Collected Short Stories by Michael McLaverty
Author:Michael McLaverty
Language: eng
Format: epub
Publisher: Blackstaff Press Ltd
Published: 2012-05-22T16:00:00+00:00
When Sunday morning came her determination not to meet Frank had wavered, and throughout the day she was afraid to face the question whether or not she should go for the walk with him. If she stopped for a minute and put the question to herself she felt she’d give in to his arrangement, but rather than come to a decision she plunged herself into her work and tried to put him from her mind. She let the boys go up to the Park to gather chestnuts. After all if the worst came to the worst and she did go it’d be better if her boys were tired so that they’d settle down to sleep before she went out.
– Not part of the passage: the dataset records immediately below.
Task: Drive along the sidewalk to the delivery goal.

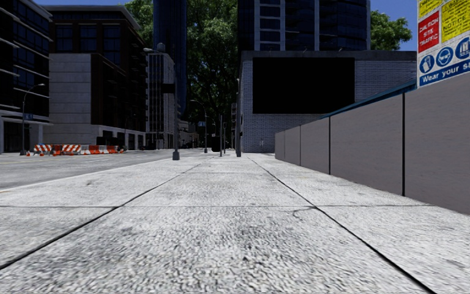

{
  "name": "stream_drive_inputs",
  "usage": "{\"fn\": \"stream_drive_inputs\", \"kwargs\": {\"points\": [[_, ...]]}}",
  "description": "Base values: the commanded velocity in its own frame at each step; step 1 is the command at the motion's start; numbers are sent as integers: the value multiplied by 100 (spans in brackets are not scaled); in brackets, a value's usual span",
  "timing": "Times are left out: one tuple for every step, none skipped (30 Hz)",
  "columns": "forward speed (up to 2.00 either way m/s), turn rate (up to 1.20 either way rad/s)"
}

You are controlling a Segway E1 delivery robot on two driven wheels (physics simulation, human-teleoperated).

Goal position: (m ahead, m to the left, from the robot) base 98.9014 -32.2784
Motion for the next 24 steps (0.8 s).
{"fn": "stream_drive_inputs", "kwargs": {"points": [[196, 0], [196, 0], [196, 0], [196, 0], [196, 0], [196, 0], [196, 0], [196, 0], [196, 0], [196, 0], [196, 0], [196, 0], [196, 0], [196, 0], [196, 0], [196, 0], [196, 0], [196, 0], [196, 0], [196, 0], [196, 0], [196, 0], [196, 0], [196, 0]]}}
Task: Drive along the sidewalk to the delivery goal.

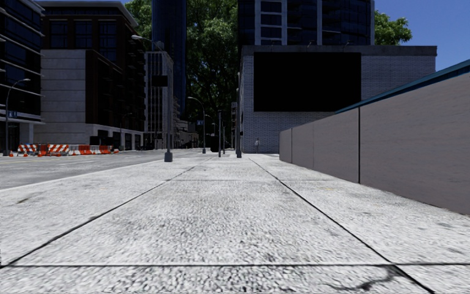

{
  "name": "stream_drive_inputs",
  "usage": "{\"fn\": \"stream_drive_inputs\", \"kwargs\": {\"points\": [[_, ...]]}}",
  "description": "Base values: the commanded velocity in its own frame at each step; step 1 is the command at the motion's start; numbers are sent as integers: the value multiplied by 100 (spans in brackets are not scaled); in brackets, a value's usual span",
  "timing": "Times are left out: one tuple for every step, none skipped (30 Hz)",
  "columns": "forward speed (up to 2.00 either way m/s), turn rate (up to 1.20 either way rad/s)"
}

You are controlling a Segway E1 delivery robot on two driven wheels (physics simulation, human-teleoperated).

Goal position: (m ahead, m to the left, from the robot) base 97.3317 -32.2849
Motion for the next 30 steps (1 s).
{"fn": "stream_drive_inputs", "kwargs": {"points": [[196, 0], [196, 0], [196, 0], [196, 0], [196, 0], [196, 0], [196, 0], [196, 0], [197, 0], [197, 0], [197, 0], [197, 0], [197, 0], [197, 0], [197, 0], [197, 0], [197, 0], [197, 0], [197, 0], [197, 0], [197, 0], [197, 0], [197, 0], [197, 0], [198, 0], [198, 0], [198, 0], [198, 0], [198, 0], [198, 0]]}}
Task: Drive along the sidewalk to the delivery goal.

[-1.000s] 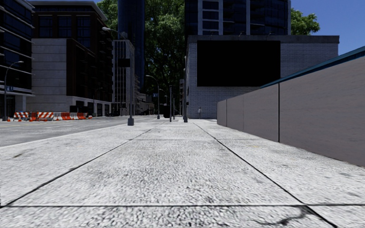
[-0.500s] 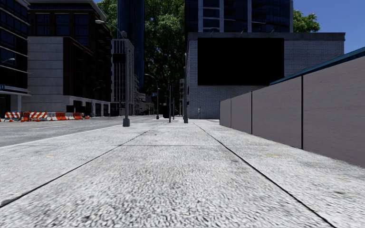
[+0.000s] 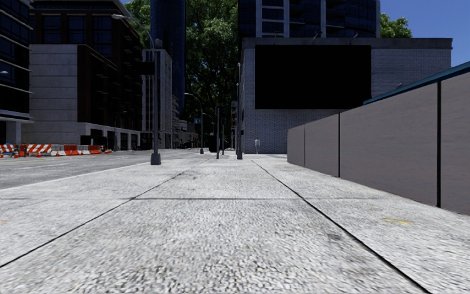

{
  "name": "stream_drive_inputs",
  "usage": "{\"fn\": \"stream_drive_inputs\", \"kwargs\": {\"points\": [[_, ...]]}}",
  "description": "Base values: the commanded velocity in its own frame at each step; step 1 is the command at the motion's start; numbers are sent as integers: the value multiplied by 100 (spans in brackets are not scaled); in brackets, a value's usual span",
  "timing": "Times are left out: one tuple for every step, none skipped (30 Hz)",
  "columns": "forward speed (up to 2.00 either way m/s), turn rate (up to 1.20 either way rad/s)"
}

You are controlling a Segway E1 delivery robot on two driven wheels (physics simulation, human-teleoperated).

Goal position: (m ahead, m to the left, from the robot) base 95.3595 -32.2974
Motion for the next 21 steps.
{"fn": "stream_drive_inputs", "kwargs": {"points": [[198, 0], [198, 0], [198, 0], [198, 0], [198, 0], [198, 0], [200, 0], [200, 0], [200, 0], [200, 0], [200, 0], [200, 0], [200, 0], [200, 0], [200, 0], [200, 0], [200, 0], [200, 0], [200, 0], [200, 0], [200, 0]]}}
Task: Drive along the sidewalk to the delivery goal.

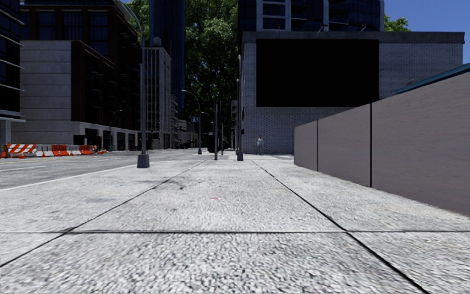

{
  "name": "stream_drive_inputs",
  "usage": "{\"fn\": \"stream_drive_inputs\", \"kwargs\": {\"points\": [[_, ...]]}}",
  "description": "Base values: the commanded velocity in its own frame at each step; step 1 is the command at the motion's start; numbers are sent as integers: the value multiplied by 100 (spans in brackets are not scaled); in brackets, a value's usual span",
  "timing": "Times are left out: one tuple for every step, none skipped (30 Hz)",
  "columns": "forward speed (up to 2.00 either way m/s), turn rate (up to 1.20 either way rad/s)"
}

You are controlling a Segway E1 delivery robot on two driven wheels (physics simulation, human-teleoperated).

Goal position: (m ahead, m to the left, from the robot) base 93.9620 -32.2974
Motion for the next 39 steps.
{"fn": "stream_drive_inputs", "kwargs": {"points": [[200, 0], [200, 0], [200, 0], [200, 0], [200, 0], [200, 0], [200, 0], [200, 0], [200, 0], [200, 0], [200, 0], [200, 0], [200, 0], [200, 0], [200, 0], [200, 0], [200, 0], [200, 0], [200, 0], [200, 0], [200, 0], [200, 0], [200, 0], [200, 0], [200, 0], [200, 0], [200, 0], [200, 0], [200, 0], [200, 0], [200, 0], [200, 0], [200, 0], [200, 0], [200, 0], [200, 0], [200, 0], [200, 0], [200, 0]]}}
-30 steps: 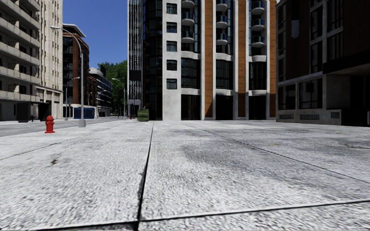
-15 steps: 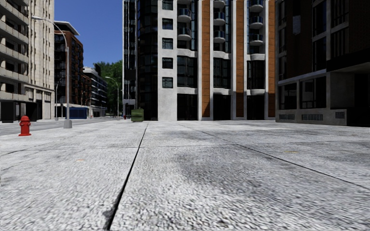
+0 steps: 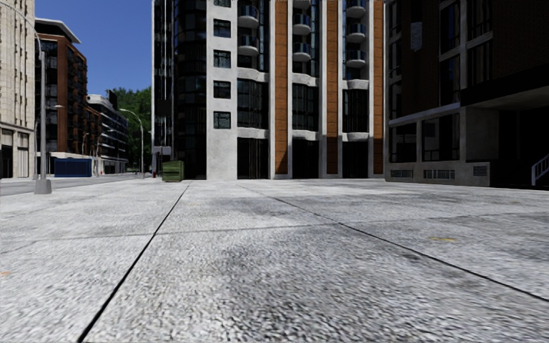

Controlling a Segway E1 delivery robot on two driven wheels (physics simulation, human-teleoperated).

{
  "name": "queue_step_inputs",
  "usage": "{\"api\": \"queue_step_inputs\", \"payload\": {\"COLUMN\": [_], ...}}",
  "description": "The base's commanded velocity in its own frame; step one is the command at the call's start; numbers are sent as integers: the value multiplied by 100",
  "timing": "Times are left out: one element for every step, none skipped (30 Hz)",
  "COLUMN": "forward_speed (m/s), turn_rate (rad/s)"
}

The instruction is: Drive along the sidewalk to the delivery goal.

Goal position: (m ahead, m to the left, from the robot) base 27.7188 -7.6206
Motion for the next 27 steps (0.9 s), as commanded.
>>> {"api": "queue_step_inputs", "payload": {"forward_speed": [200, 200, 200, 200, 200, 200, 200, 200, 200, 200, 200, 200, 200, 200, 200, 200, 200, 200, 200, 200, 200, 200, 200, 200, 200, 200, 200], "turn_rate": [0, 0, 0, 0, 0, 0, 0, 0, 0, 0, 0, 0, 0, 0, 0, 0, 0, 0, 0, 0, 0, 0, 0, 0, 0, 0, 0]}}
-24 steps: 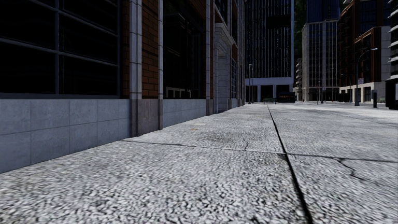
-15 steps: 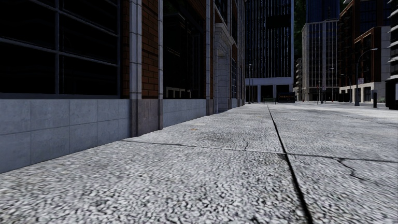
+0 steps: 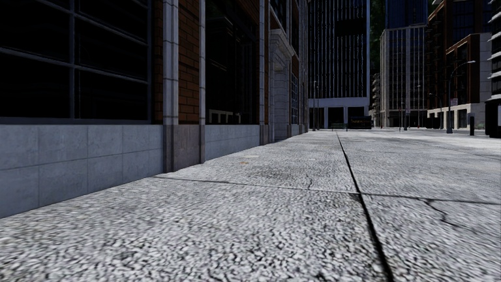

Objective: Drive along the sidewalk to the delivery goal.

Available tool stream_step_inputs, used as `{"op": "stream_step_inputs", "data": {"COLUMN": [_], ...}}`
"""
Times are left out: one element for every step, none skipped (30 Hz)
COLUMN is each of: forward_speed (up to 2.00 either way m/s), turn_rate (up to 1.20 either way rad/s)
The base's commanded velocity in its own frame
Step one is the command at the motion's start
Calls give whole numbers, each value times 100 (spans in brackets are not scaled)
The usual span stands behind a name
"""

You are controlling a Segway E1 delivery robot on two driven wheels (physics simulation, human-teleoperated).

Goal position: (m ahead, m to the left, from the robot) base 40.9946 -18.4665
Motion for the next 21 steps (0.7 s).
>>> {"op": "stream_step_inputs", "data": {"forward_speed": [0,0,0,0,0,0,200,200,200,200,200,200,200,200,200,200,200,200,200,200,200], "turn_rate": [0,0,0,0,0,0,0,0,0,0,0,0,0,0,0,0,0,0,0,0,0]}}
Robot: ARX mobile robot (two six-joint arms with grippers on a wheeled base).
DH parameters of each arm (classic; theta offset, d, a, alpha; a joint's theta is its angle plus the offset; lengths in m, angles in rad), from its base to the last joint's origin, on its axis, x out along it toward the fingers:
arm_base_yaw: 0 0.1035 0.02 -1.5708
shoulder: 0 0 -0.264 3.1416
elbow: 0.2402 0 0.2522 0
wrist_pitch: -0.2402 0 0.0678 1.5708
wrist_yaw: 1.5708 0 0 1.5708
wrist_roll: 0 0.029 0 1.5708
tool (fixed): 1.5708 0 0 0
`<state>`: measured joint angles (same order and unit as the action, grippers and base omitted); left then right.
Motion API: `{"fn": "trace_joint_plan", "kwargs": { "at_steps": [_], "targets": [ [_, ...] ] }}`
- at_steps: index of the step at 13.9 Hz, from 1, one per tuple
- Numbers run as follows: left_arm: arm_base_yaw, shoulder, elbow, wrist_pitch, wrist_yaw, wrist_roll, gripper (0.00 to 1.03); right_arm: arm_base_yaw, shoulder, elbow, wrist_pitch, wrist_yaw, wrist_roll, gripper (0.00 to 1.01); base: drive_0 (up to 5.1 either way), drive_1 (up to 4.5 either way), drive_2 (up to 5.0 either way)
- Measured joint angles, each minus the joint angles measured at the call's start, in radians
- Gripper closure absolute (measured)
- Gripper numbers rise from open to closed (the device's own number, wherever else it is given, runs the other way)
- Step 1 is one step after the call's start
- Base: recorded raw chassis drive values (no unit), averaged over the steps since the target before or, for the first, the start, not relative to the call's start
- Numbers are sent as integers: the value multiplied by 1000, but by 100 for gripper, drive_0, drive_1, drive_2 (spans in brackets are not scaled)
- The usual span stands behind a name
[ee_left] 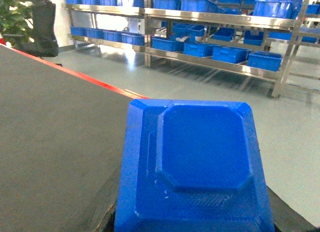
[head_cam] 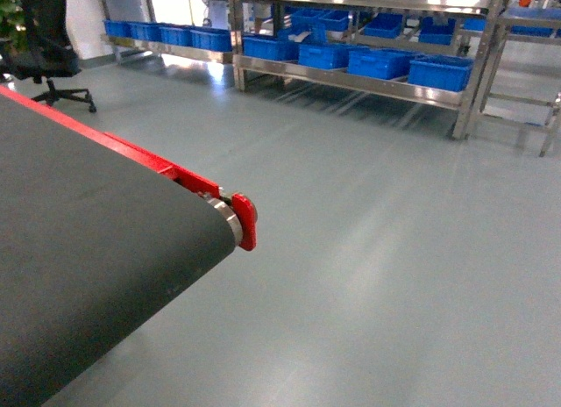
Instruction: Sort blue parts and orange caps into right shelf containers
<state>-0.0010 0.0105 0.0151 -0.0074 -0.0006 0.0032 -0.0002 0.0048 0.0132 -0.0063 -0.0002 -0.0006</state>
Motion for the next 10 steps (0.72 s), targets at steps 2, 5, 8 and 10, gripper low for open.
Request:
{"fn": "trace_joint_plan", "kwargs": {
  "at_steps": [2,5,8,10],
  "targets": [
    [0,0,0,0,0,0,60,0,0,0,0,0,0,56,-155,-155,-155],
    [0,0,0,0,0,0,60,0,0,0,0,0,0,56,-165,-165,-165],
    [0,0,0,0,0,0,60,0,0,0,0,0,0,56,-157,-157,-157],
    [0,0,0,0,0,0,60,0,0,0,0,0,0,56,-158,-158,-158]
  ]
}}
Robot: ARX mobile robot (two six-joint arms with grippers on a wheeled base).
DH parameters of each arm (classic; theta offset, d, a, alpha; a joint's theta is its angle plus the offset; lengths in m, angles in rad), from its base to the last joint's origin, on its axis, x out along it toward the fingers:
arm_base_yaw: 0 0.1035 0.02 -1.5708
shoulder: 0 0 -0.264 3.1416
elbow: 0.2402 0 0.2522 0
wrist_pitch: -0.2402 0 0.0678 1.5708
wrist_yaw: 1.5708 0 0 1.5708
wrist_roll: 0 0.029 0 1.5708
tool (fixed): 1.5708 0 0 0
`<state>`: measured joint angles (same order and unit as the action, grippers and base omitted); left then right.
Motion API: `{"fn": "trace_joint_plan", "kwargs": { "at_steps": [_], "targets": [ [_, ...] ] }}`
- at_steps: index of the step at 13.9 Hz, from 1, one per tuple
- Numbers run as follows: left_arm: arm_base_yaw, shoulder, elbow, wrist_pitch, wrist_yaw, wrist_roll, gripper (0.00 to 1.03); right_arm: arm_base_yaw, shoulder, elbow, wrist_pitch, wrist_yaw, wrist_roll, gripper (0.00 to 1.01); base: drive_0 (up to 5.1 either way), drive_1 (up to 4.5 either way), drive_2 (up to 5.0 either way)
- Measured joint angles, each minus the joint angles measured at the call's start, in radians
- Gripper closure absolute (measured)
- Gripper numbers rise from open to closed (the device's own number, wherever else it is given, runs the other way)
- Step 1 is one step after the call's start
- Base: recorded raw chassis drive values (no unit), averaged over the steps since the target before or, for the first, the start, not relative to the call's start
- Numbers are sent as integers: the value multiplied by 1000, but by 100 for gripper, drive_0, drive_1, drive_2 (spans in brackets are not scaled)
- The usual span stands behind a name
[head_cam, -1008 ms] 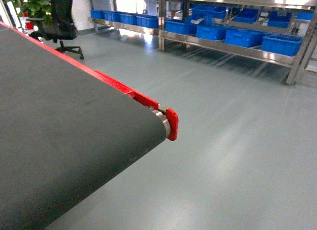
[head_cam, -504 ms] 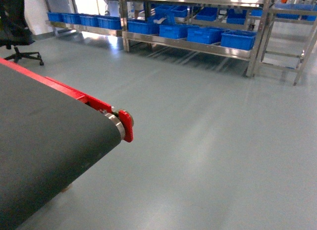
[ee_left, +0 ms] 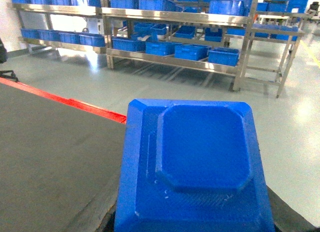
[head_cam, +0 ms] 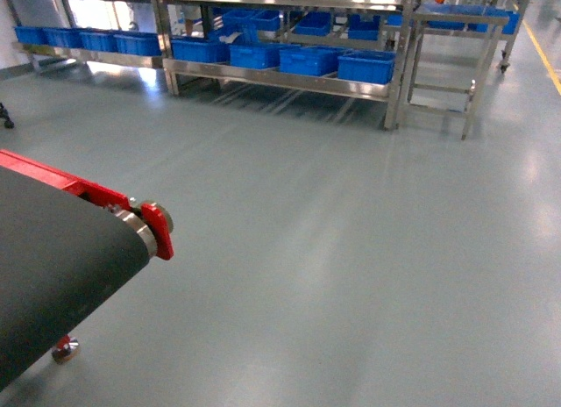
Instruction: Sort blue parts and orange caps into right shelf containers
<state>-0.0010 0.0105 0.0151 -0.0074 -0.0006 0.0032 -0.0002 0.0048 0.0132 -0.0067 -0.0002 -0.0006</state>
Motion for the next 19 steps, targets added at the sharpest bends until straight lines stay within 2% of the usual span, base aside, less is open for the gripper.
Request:
{"fn": "trace_joint_plan", "kwargs": {
  "at_steps": [15,19],
  "targets": [
    [0,0,0,0,0,0,60,0,0,0,0,0,0,56,-157,-157,-157],
    [0,0,0,0,0,0,60,0,0,0,0,0,0,56,-10,42,-63]
  ]
}}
In the early evening when they had come back from their walk, hungry and tired, each had three glossy chestnuts which they held out to show her, and as she prepared their tea she watched them boring a hole in the chestnuts with a nail and threading a string though the hole. They began to play: Tom held his chestnut dangling from the end of a string and John whacked at it with his chestnut, and time and again they had to call to her to settle a dispute. But when they had taken their tea and were ready for bed she took the chestnuts from them and put them on the mantelpiece where they would take no harm until morning. Then she dressed and got ready to go out to meet Frank.
She went up to their room and was pleased to see the moon shining through the bare window: ‘Go asleep,’ she said, ‘I’ll not be long till I’m back.’
‘Tell us a story,’ John pleaded, ‘and it will make us sleepy.’
‘I’ll tell you one tomorrow night if you’re good. If there’s any knocks at the door don’t open it, do you hear?’
‘Are we going to get the dog?’ John said.
‘Yes.’
‘When’s granda coming home?’ Tom added.
‘I don’t know.’
‘Will he be home for Christmas?’
‘We’ll see … Go asleep now.’ And as she bent over to kiss them they smelt the warm thick perfume from her clothes.
They heard the front door close and her quick footsteps down the street. No neighbour had seen her, but once out of the street her steps lagged and she stopped under the light from a streetlamp and looked in her handbag to see if the key was safe. ‘I’m not doing right,’ she said to herself. ‘It’s not right to leave them by themselves.’ She hesitated for a minute and then walked ahead. Frank shouldn’t have asked her to do the like of this. Wasn’t the comfort of the house and a fire better at this time of the year than rambling about the cold country roads. And what with his talk about the moon you’d think he was just a lad into long trousers. She should have laughed him out of that notion. Why must she be always playing a part and giving ear to his silly talk.